*THE TASK*:
Every line of the data needs to be returned exactly.
────────
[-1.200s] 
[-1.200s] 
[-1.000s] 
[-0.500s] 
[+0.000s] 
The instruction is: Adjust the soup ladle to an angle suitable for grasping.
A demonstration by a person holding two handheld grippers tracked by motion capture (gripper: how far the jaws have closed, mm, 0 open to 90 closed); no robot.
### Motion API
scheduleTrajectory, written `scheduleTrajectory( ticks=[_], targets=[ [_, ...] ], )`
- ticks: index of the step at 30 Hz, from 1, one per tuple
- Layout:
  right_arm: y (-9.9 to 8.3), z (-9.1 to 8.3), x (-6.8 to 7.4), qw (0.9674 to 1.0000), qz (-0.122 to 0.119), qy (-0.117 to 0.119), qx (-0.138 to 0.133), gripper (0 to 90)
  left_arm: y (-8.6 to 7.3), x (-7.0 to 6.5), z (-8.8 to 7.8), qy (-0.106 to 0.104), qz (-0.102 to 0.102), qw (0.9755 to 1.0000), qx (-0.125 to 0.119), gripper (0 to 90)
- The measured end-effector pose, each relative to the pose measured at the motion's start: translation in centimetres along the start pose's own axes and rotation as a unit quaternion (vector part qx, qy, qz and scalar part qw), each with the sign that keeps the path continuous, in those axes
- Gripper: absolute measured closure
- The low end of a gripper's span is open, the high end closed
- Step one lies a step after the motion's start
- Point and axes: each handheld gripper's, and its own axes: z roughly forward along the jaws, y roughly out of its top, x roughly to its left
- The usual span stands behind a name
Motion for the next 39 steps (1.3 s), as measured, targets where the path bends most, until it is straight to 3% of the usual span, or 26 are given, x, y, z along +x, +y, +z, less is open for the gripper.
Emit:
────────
*RESPONSE*:
[-1.200s] 
[-1.200s] 
[-1.000s] 
[-0.500s] 
[+0.000s] 
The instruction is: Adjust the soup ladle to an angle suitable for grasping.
A demonstration by a person holding two handheld grippers tracked by motion capture (gripper: how far the jaws have closed, mm, 0 open to 90 closed); no robot.
### Motion API
scheduleTrajectory, written `scheduleTrajectory( ticks=[_], targets=[ [_, ...] ], )`
- ticks: index of the step at 30 Hz, from 1, one per tuple
- Layout:
  right_arm: y (-9.9 to 8.3), z (-9.1 to 8.3), x (-6.8 to 7.4), qw (0.9674 to 1.0000), qz (-0.122 to 0.119), qy (-0.117 to 0.119), qx (-0.138 to 0.133), gripper (0 to 90)
  left_arm: y (-8.6 to 7.3), x (-7.0 to 6.5), z (-8.8 to 7.8), qy (-0.106 to 0.104), qz (-0.102 to 0.102), qw (0.9755 to 1.0000), qx (-0.125 to 0.119), gripper (0 to 90)
- The measured end-effector pose, each relative to the pose measured at the motion's start: translation in centimetres along the start pose's own axes and rotation as a unit quaternion (vector part qx, qy, qz and scalar part qw), each with the sign that keeps the path continuous, in those axes
- Gripper: absolute measured closure
- The low end of a gripper's span is open, the high end closed
- Step one lies a step after the motion's start
- Point and axes: each handheld gripper's, and its own axes: z roughly forward along the jaws, y roughly out of its top, x roughly to its left
- The usual span stands behind a name
Motion for the next 39 steps (1.3 s), as measured, targets where the path bends most, until it is straight to 3% of the usual span, or 26 are given, x, y, z along +x, +y, +z, less is open for the gripper.
Emit:

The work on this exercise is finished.